Topology studies of hydrodynamics using two particle correlation analysis

TL;DR

This paper investigates how initial fluctuations in relativistic heavy ion collisions influence the resulting particle correlations, revealing persistent topological features that reflect the initial conditions and collective dynamics.

Contribution

It demonstrates that non-smooth initial conditions produce observable topological features in particle correlations after hydrodynamic evolution.

Findings

Long-range correlations in longitudinal direction

Double peak structures in azimuthal correlations

Initial condition features survive hydrodynamic evolution

Abstract

The effects of fluctuating initial conditions are studied in the context of relativistic heavy ion collisions where a rapidly evolving system is formed.
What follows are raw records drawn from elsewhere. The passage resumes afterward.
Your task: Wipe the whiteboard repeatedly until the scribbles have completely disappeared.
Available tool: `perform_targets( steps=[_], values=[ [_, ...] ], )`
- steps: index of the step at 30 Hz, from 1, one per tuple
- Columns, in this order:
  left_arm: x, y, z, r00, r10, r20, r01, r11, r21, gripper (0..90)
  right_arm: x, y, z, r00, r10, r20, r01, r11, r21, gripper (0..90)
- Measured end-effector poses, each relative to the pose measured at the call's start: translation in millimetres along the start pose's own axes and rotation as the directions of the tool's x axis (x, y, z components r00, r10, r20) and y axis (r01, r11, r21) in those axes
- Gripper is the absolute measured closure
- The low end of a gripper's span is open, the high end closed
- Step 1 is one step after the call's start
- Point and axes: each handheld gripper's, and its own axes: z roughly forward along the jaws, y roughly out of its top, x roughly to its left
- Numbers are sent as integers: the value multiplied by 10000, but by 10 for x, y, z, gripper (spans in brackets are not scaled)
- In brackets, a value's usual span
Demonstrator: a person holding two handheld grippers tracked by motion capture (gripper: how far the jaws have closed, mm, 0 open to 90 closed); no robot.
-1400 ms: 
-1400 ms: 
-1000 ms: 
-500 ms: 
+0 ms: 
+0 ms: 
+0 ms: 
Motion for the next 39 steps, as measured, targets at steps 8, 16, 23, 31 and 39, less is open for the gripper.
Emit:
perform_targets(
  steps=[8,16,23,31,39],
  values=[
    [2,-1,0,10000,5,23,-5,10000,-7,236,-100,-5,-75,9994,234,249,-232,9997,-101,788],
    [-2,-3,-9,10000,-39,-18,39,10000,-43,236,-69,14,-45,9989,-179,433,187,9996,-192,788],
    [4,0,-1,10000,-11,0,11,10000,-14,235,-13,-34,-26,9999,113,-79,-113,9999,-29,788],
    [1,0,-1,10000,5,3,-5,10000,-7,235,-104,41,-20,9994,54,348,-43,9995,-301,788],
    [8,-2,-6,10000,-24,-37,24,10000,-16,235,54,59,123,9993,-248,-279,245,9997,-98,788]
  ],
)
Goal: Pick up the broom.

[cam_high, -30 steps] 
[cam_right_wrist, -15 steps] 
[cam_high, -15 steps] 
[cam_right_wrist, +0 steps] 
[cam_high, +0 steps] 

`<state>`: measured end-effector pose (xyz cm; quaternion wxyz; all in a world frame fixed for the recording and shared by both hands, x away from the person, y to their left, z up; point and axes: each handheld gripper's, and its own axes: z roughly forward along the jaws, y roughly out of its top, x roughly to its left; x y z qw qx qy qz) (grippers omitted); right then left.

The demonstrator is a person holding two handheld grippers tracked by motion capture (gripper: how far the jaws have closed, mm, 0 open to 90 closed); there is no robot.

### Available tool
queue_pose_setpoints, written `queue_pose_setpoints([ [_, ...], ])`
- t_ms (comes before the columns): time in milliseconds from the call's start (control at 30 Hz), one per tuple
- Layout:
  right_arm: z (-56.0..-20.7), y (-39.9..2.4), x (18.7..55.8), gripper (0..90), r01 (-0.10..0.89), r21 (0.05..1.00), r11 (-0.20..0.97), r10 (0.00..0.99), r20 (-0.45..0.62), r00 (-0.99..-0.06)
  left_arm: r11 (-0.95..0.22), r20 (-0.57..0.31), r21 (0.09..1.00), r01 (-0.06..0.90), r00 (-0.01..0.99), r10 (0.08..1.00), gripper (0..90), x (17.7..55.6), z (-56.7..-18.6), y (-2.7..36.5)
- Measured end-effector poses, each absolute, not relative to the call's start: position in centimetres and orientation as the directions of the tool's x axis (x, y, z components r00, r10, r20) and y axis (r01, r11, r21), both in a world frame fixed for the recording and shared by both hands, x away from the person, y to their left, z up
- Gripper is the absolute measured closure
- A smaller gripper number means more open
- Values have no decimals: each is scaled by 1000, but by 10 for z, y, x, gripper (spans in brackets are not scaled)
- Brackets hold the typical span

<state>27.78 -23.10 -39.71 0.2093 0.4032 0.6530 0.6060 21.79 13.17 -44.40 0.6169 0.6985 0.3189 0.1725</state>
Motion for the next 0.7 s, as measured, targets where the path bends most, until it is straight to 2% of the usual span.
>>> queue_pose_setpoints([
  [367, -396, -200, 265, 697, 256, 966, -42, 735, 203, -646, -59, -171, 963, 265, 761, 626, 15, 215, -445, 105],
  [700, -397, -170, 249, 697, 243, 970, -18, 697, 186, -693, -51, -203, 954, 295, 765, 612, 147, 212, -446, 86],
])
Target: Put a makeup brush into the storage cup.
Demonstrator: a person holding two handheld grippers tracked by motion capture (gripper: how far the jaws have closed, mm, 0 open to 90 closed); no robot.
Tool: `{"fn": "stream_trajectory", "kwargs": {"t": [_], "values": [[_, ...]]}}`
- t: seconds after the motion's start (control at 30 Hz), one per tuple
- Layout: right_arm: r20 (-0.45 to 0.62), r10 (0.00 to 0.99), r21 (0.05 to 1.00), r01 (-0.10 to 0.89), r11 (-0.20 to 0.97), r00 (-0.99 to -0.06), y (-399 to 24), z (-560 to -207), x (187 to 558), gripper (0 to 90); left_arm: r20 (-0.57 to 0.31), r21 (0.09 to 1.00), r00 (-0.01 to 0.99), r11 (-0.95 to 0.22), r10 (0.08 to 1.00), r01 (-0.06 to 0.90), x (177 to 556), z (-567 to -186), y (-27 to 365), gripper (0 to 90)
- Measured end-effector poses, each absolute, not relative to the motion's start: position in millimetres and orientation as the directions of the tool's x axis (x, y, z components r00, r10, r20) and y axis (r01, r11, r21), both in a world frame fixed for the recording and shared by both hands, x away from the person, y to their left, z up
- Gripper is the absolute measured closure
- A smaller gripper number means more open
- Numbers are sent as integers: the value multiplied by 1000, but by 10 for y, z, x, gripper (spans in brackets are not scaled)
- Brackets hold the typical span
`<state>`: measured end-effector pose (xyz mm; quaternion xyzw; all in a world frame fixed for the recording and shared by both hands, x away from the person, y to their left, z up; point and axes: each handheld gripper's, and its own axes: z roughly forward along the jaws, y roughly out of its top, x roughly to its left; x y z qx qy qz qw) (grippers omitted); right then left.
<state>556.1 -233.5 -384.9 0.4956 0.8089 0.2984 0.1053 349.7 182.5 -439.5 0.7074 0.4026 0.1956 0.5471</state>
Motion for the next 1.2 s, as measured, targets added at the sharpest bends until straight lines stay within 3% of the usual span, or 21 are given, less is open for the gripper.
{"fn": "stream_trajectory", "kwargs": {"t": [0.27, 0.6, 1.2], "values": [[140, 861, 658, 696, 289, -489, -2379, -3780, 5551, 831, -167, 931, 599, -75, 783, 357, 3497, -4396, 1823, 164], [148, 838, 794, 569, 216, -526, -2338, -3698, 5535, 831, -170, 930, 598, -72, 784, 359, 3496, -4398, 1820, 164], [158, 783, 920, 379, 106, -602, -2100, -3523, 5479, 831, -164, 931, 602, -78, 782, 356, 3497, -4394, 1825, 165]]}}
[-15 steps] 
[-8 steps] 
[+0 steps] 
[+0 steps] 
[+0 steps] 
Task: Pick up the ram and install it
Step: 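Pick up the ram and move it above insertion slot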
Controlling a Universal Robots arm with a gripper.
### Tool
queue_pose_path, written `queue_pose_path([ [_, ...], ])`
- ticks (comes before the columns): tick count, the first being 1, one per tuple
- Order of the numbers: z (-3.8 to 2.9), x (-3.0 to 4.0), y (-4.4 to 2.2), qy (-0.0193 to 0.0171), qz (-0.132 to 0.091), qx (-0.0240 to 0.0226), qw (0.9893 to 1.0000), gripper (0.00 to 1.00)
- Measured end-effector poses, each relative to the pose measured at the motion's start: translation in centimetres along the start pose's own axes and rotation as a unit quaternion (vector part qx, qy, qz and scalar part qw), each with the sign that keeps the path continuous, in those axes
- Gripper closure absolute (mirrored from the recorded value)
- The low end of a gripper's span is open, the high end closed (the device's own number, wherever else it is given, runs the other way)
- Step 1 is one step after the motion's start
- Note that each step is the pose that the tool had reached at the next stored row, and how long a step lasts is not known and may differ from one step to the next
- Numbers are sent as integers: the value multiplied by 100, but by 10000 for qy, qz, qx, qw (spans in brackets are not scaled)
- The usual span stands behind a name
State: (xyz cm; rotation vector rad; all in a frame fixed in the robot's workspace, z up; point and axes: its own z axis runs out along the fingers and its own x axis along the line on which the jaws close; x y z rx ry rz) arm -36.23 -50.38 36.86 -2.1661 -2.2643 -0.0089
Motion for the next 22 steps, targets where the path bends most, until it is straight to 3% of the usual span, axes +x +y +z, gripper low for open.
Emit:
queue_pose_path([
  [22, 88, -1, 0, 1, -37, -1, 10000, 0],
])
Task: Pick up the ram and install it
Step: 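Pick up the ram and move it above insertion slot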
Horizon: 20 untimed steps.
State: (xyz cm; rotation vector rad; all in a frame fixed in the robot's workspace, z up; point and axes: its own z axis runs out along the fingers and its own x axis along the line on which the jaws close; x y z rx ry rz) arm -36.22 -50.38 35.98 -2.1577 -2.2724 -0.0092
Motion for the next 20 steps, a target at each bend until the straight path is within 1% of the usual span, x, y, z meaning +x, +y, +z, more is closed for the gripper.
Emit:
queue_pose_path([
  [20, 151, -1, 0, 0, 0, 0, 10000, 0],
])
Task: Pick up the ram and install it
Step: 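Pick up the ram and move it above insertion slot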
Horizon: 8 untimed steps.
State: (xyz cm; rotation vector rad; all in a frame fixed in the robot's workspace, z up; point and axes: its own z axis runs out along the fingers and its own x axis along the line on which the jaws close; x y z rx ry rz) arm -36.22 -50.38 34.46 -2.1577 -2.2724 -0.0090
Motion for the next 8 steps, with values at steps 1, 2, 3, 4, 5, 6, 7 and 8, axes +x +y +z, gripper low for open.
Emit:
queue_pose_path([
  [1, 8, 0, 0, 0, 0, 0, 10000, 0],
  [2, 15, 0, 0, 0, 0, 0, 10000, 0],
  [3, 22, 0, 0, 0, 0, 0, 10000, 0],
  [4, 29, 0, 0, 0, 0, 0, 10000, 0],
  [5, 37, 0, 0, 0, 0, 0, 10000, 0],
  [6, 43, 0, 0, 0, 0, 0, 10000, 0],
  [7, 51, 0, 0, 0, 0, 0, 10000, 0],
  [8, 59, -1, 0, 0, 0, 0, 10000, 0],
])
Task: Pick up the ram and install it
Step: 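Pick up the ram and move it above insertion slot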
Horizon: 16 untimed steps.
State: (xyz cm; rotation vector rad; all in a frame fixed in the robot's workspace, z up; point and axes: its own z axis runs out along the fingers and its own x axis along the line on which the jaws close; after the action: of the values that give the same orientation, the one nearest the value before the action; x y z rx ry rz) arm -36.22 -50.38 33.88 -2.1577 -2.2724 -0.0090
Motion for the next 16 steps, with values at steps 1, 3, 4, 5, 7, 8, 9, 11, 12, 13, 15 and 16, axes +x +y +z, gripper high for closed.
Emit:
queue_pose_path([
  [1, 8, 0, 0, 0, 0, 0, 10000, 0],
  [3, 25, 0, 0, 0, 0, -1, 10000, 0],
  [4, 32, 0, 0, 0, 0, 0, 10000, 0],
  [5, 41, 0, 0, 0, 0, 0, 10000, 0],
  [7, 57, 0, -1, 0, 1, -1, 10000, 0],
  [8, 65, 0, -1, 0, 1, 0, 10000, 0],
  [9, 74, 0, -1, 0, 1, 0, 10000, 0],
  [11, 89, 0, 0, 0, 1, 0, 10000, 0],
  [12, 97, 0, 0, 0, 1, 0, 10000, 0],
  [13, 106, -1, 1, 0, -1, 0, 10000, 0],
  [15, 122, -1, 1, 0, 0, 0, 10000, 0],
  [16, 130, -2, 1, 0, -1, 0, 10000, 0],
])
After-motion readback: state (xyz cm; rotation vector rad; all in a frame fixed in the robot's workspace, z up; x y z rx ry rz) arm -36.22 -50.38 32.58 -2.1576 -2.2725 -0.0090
Two particle correlation analysis is applied to events generated with the NEXSPHERIO hydrodynamic code, starting with fluctuating non-smooth initial conditions (IC). Results show that the non-smoothness in the IC survives the hydro-evolution and can be seen as topological features of the angular correlation function of the particles emerging from the evolving system. A long range correlation is observed in the longitudinal direction and in the azimuthal direction a double peak structure is observed in the opposite direction to the trigger particle. This analysis provides clear evidence that these are signatures of the combined effect of tubular structures present in the IC and the proceeding collective dynamics of the hot and dense medium.